Alice Wordell Beattie

Alice Wordell Beattie

Alice Wordell Beattie. Photograph by Serena’s Studio.

The Family Farm

I grew up on Stone Church Road in the Clark Taber House. [It was one of the] last family farms in Adamsville. In the fifties, and even the sixties, there were cows, chickens, no horses. We had a pig. We had a couple of lambs. There was no industry to it. It fed the family.

My father worked a regular nine-to-five job. He’d get up at five o’clock in the morning, go out and feed the cows and milk them, let them out in the pasture, and then when he came home from work, my mother would feed him and he’d go out again, milk the cows, and then work in the vegetable garden until dark. By the time he was done with all of that it was dark and he went to bed, poor thing. He was exhausted.

We watched TV once it got dark but in the summertime, mysteriously, the TV always broke and it needed a tube of some kind, and the tube didn’t appear until fall. I don’t know how that happened, but it happened quite a bit. I remember it was almost every summer!

My father had a huge vegetable garden. My mother and my great-aunt canned. We had a big freezer, and the freezer usually had a cow in it or a pig. The vegetables were all canned down in the basement. We had strawberries. My father actually grew strawberries and paid off his bill with Hap Simmons by having Hap sell his strawberries.

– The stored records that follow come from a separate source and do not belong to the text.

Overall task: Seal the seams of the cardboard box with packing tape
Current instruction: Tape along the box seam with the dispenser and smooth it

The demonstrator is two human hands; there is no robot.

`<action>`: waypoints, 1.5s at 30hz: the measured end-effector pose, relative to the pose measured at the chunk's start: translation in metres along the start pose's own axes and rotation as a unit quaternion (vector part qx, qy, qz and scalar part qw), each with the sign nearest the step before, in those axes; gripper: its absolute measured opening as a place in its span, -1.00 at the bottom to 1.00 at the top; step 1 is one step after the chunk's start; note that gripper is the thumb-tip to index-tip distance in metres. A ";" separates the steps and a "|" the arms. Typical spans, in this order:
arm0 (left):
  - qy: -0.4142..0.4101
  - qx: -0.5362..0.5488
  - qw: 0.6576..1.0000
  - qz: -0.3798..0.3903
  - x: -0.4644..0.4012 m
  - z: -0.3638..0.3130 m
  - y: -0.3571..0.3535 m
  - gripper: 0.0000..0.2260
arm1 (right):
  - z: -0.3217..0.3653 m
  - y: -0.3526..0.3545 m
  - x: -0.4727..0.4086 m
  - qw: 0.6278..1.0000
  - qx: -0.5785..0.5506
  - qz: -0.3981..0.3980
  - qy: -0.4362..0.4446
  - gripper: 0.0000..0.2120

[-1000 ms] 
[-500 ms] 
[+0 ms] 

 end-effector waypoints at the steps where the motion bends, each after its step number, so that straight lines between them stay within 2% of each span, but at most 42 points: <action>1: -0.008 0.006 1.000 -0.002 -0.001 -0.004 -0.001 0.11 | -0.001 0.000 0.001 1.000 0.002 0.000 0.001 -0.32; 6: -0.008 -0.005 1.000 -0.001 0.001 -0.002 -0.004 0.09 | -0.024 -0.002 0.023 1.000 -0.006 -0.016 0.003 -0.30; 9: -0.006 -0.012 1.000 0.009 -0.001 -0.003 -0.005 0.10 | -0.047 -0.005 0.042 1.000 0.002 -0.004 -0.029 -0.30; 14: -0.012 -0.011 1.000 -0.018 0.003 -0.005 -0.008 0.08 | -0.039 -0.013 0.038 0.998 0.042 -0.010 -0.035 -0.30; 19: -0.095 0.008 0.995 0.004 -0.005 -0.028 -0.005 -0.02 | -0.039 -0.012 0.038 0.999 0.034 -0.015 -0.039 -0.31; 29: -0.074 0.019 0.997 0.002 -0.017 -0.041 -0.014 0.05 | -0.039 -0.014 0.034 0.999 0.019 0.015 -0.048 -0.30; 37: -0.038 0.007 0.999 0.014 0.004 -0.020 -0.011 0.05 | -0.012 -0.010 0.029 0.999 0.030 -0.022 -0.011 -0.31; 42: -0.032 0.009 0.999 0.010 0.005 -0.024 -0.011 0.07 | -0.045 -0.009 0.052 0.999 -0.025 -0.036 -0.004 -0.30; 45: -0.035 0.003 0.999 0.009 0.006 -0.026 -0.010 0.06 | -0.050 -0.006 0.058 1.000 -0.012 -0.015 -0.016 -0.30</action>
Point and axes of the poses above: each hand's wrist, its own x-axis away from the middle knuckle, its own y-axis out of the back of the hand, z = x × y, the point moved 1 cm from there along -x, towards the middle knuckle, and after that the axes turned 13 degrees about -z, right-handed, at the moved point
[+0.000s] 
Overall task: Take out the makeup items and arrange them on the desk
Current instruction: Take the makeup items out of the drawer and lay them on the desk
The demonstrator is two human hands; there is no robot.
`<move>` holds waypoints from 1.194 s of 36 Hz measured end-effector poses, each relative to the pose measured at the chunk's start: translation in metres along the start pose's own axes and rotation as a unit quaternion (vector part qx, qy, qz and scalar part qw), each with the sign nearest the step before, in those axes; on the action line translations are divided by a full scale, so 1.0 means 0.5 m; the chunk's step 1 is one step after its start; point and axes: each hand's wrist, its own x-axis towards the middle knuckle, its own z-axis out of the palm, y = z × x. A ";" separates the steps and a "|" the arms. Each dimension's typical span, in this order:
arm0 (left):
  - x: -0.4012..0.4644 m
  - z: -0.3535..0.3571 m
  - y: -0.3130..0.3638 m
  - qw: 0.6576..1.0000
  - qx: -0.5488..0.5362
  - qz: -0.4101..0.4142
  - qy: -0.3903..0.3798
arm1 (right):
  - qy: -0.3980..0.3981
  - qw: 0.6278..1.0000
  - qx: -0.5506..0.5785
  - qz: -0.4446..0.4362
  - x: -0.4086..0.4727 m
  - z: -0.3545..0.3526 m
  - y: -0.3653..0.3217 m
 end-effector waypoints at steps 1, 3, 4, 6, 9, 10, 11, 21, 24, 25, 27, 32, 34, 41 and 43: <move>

My mother used to bake cookies on Saturdays. We had one friend whose mother worked, and she used to come and sit in my mother’s kitchen and wait for the cookies to be done. I used to just sit and wish for Oreo cookies and Chips Ahoy because that’s what all the other kids were eating. I didn’t know what a good time I had with all the fresh baked cookies and everything.

We always had cows, and in my refrigerator were always pans to skim the cream. So my mother made pudding from scratch, and we had whip cream on it. She made ice cream but not with an ice cream maker. She used to put it in ice trays in the freezer and take it out and then whip it by hand, because she didn’t have an ice cream maker. We were poor monetarily, but I think we were really rich as far as experience and family life went. Dinner was kind of plain. I always say Swamp Yankees don’t have much taste buds. It’s all plain food. I don’t think I had a pizza until I was a teenager. I guess when you had six kids you didn’t go out to dinner.

We used to go haying. We used to do all the stuff. In June our fingers were pink from picking strawberries. It wasn’t slave labor. I think we got five cents a box that he would give us so we could go down to the store and buy penny candy. Then we’d sit on the back side of the chicken monument—there’s a little cutout there. I don’t know if it was meant to be, but for us kids it was a seat, and you could sit there and watch the baseball game and eat your candy.

The Kids Ran the Village

The kids ran the village, we thought. We were everywhere. Not just my family, but there were oh, maybe ten or twelve families with lots of kids. You could go down to Adamsville baseball field any day that we weren’t all in school, and there were enough kids to play baseball. We also spent a lot of time in the old stone barn on Stone Church Road in the summer. When the cows didn’t go in the barn, it was all for the kids.

It was dilapidated. The floors were tilted, but the cows still went in there in the winter. When we were kids there was a huge wooden barrel, like a big rain barrel, and we’d put it at one end of the barn, and line three kids up inside, and roll the barrel down the floor. That was our Lincoln Park ride. There were no parents dragging you everywhere to go here and go there. You made your own fun.

Also in the barn there was a rope hanging from the middle and two haylofts on either side. We could play Tarzan from one side to the other with the rope. And there weren’t just two or three kids, there were like ten of us in there playing, while the farmer’s out doing his fields. There was an old corn crib there, with the thing that took the corn off the husks. We could play with that. We had corn that we would find and put through there. We had a blast.

A Time Warp

It was kind of like growing up in a time warp. It was more like growing up in the thirties and forties than what you looked around and saw on TV. What the rest of the world was doing, wasn’t really what was going on in Adamsville. It was a little bit of a left-behind place, and I think Little Compton was kind of that way too, not in a bad way, in a very good way.